FCC says revised broadband report still shows digital divide closing

The updated version of the report shows an 18% improvement in broadband deployment.

Marguerite Reardon Former senior reporter
Marguerite Reardon started as a CNET News reporter in 2004, covering cellphone services, broadband, citywide Wi-Fi, the Net neutrality debate and the consolidation of the phone companies.
Marguerite Reardon
2 min read

The Federal Communications Commission said a revised draft of its 2019 Broadband Deployment Report still shows that the digital divide is closing.

Originally released in February, the report was touted by FCC Chairman Ajit Pai, who pointed to its findings that more Americans were getting access to high speed internet service. Pai said the report was evidence that his policies of "removing regulatory barriers," such as the repeal of the 2015 net neutrality regulations, were working.

But the public interest group Free Press discovered the numbers were inflated, based on the fact that one company had grossly overstated deployment data.

Barrier Communications mistakenly reported that its service reached nearly 1.5 million homes and businesses in several census blocks with fiber-to-the-home and fixed wireless service. But this was inaccurate.
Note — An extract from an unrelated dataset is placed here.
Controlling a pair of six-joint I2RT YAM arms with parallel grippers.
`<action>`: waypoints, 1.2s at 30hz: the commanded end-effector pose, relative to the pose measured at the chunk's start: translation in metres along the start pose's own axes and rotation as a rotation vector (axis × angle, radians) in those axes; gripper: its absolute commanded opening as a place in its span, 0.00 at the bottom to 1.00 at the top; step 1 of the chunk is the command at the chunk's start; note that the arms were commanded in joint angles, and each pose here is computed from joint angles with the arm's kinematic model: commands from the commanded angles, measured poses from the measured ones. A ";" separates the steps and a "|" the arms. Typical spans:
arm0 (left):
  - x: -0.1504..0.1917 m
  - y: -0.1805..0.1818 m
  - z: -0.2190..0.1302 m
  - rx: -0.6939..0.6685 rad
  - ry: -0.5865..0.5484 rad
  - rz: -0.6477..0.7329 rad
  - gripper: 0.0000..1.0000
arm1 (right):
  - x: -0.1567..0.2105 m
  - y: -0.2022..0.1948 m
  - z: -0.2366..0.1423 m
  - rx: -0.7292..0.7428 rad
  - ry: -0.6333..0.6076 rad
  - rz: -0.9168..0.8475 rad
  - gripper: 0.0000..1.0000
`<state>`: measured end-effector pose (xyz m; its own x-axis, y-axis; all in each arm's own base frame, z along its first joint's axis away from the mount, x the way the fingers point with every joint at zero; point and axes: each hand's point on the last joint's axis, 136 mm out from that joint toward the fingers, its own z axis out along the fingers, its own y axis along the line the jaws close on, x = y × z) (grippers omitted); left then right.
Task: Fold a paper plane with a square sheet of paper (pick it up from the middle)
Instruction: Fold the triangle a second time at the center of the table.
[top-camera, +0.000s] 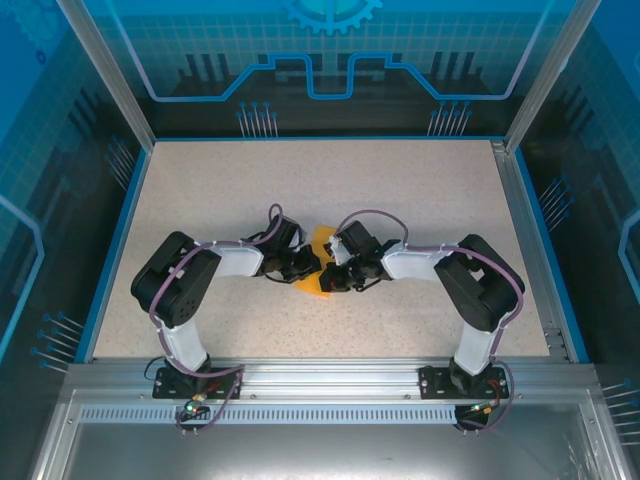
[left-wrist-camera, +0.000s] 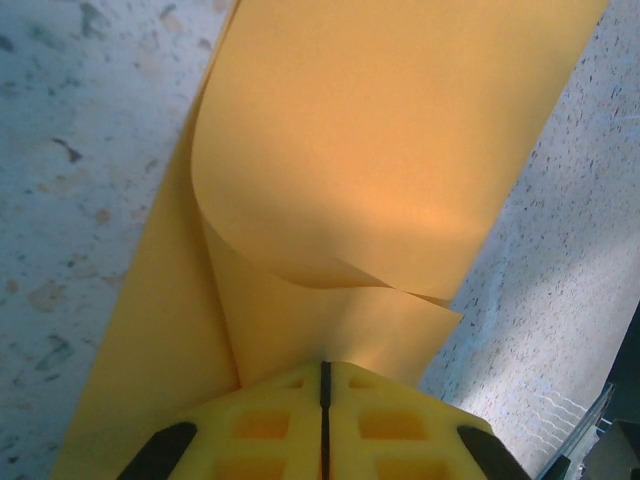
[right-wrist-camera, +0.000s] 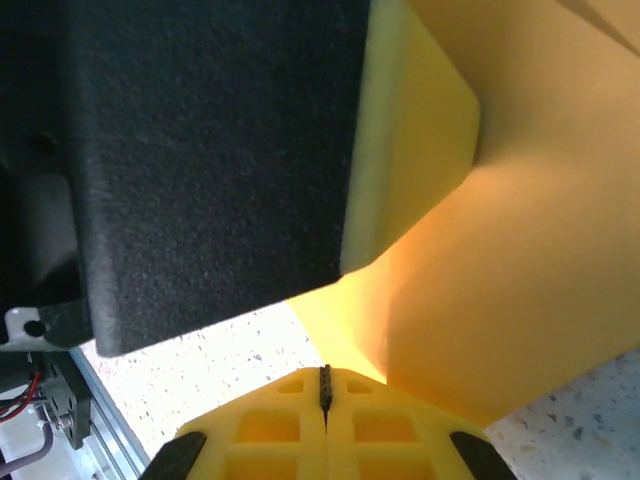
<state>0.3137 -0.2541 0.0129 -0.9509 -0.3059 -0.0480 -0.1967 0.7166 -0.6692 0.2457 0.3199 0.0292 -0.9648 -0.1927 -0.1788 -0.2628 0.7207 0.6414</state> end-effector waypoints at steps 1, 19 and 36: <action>0.015 0.032 0.003 -0.102 0.036 -0.028 0.08 | -0.010 0.014 0.000 -0.045 -0.013 -0.006 0.01; 0.015 0.031 0.004 -0.099 0.041 -0.022 0.08 | 0.004 -0.026 0.019 0.032 0.046 0.063 0.02; 0.016 0.033 0.004 -0.104 0.045 -0.019 0.08 | 0.005 -0.005 0.000 -0.046 0.034 0.046 0.04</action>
<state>0.3136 -0.2541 0.0129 -0.9516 -0.3032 -0.0498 -0.1936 0.7176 -0.6690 0.2489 0.3212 0.0311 -0.9694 -0.1854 -0.1610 -0.2452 0.6973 0.6736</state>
The company had simply submitted its coverage area for each census block in eight states where it offers service, essentially reporting that it served every home and business possible in that census block.

As a result, the original draft of the FCC's report showed that the number of Americans without access to 25 Mbps download speeds had dropped by more than 25% between 2016 and 2017. The FCC agreed to revisit the data.
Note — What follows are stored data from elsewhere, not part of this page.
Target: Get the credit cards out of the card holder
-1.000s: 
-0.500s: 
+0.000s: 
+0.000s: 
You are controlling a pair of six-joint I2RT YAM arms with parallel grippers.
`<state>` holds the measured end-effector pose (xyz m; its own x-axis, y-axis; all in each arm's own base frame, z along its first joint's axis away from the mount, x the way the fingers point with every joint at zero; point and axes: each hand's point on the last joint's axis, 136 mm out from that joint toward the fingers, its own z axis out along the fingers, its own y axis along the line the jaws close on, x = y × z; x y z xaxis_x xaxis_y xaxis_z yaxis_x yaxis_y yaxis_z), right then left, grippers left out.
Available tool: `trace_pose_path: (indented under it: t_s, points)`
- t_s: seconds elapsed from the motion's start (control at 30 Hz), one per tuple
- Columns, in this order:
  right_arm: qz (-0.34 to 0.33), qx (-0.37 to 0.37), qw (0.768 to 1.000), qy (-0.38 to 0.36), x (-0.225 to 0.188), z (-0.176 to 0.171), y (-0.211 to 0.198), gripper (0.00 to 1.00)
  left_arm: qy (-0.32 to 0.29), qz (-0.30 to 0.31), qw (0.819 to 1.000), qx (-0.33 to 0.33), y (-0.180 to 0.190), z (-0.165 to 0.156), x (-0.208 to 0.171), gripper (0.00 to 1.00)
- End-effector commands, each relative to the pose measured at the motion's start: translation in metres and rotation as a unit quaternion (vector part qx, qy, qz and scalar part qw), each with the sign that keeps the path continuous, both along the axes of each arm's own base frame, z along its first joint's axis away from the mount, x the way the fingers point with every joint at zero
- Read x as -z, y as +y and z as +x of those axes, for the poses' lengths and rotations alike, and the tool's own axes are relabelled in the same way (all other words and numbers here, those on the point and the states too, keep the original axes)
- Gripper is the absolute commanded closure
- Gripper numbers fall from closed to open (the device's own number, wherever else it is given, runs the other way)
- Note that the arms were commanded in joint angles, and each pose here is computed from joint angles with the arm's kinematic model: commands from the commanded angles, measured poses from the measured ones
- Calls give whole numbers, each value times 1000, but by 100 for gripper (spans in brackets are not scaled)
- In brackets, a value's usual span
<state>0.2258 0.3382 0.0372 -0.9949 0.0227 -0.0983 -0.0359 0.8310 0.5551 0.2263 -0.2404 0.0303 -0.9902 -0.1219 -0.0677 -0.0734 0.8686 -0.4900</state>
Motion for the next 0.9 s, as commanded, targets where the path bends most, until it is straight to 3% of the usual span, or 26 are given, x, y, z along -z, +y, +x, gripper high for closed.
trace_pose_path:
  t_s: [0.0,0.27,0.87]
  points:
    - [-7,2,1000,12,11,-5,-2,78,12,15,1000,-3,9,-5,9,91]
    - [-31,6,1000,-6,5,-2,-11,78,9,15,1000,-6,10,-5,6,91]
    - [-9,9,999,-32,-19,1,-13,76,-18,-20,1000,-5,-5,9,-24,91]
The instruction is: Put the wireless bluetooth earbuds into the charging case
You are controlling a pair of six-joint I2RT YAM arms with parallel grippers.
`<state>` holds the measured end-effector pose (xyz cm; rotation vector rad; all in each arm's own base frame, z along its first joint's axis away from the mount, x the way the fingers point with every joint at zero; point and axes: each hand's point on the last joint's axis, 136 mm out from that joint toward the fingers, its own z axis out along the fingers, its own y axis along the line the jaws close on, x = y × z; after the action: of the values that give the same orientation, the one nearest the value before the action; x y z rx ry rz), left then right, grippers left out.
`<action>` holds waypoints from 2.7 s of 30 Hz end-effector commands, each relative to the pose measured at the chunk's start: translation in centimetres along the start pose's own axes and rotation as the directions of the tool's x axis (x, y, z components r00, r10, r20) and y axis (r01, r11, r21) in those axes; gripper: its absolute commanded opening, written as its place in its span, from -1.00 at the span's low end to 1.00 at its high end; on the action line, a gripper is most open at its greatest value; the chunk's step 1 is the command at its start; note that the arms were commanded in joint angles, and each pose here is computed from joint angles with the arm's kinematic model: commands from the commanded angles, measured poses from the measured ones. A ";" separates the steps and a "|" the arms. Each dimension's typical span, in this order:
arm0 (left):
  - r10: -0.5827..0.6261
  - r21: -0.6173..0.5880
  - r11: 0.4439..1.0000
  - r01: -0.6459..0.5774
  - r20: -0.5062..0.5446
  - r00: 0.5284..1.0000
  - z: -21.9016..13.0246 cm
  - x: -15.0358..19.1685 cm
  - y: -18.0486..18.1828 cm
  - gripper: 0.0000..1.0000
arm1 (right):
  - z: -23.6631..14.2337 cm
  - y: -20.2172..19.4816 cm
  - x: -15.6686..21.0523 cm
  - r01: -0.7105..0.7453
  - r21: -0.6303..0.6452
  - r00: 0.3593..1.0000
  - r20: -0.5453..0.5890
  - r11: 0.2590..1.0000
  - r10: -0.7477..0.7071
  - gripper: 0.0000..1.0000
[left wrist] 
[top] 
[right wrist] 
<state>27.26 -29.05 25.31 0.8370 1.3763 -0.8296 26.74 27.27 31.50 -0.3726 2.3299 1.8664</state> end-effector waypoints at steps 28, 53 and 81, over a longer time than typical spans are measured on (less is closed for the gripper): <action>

The revised report cuts that percentage to 18%, with 26.1 million Americans having access to those broadband speeds at the end of 2016 compared with 21.3 million at the end of 2017. Of people served by newly added high-speed connections, the FCC points out that "approximately 4.3 million live in rural America, where broadband deployment has traditionally lagged."
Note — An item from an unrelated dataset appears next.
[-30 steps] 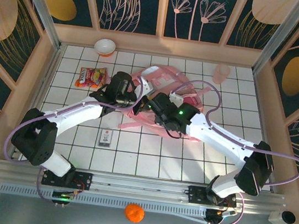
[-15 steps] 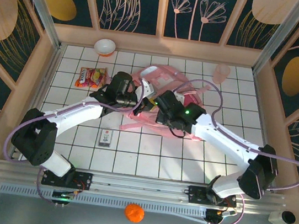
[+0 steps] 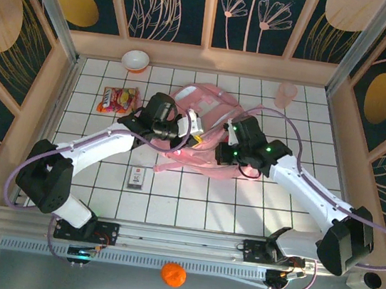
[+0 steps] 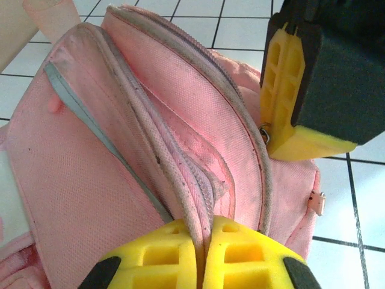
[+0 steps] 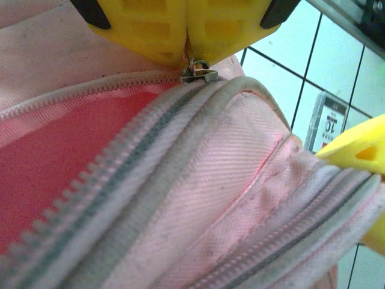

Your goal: Pack the student bag

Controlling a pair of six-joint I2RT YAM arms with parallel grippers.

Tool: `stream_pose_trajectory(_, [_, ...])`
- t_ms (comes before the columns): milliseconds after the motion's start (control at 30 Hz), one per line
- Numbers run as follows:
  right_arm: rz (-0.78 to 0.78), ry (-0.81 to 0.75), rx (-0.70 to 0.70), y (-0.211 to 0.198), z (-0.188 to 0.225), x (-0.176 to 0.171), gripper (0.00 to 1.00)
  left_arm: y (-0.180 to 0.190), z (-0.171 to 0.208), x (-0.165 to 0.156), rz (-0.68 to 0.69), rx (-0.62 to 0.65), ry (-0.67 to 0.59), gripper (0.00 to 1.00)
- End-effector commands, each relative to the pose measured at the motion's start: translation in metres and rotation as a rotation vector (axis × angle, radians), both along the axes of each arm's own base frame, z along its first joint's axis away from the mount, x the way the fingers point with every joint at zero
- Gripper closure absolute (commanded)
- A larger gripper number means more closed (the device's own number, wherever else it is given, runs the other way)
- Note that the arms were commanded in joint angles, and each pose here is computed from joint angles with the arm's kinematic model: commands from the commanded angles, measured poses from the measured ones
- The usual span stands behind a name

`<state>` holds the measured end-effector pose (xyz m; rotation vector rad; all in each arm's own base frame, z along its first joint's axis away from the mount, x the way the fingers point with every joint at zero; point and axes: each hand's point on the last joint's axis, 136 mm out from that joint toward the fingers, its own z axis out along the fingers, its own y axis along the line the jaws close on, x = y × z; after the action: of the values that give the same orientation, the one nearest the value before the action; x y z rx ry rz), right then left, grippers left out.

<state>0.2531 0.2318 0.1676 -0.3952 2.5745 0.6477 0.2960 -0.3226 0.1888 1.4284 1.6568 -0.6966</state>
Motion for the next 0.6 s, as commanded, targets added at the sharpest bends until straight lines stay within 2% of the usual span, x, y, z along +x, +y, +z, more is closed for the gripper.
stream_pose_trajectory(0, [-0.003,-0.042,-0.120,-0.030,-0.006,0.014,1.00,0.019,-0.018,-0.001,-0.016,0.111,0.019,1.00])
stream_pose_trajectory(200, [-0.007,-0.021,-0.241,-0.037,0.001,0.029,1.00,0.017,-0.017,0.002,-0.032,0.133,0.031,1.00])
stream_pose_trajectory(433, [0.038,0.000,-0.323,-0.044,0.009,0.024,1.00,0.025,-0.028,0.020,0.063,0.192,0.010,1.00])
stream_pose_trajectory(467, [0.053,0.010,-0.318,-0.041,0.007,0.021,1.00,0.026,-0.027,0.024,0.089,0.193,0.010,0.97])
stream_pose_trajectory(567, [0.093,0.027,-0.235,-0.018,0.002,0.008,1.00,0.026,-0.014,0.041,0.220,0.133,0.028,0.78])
In a statement Wednesday, Pai said the revised figures show big improvements thanks to his policies.

"We're pleased that the FCC's policy of making deployment data open and transparent to the public resulted in this error being discovered," he said in a statement. "Fortunately, the new data doesn't change the report's fundamental conclusion: We are closing the digital divide, which means we're delivering on the FCC's top priority."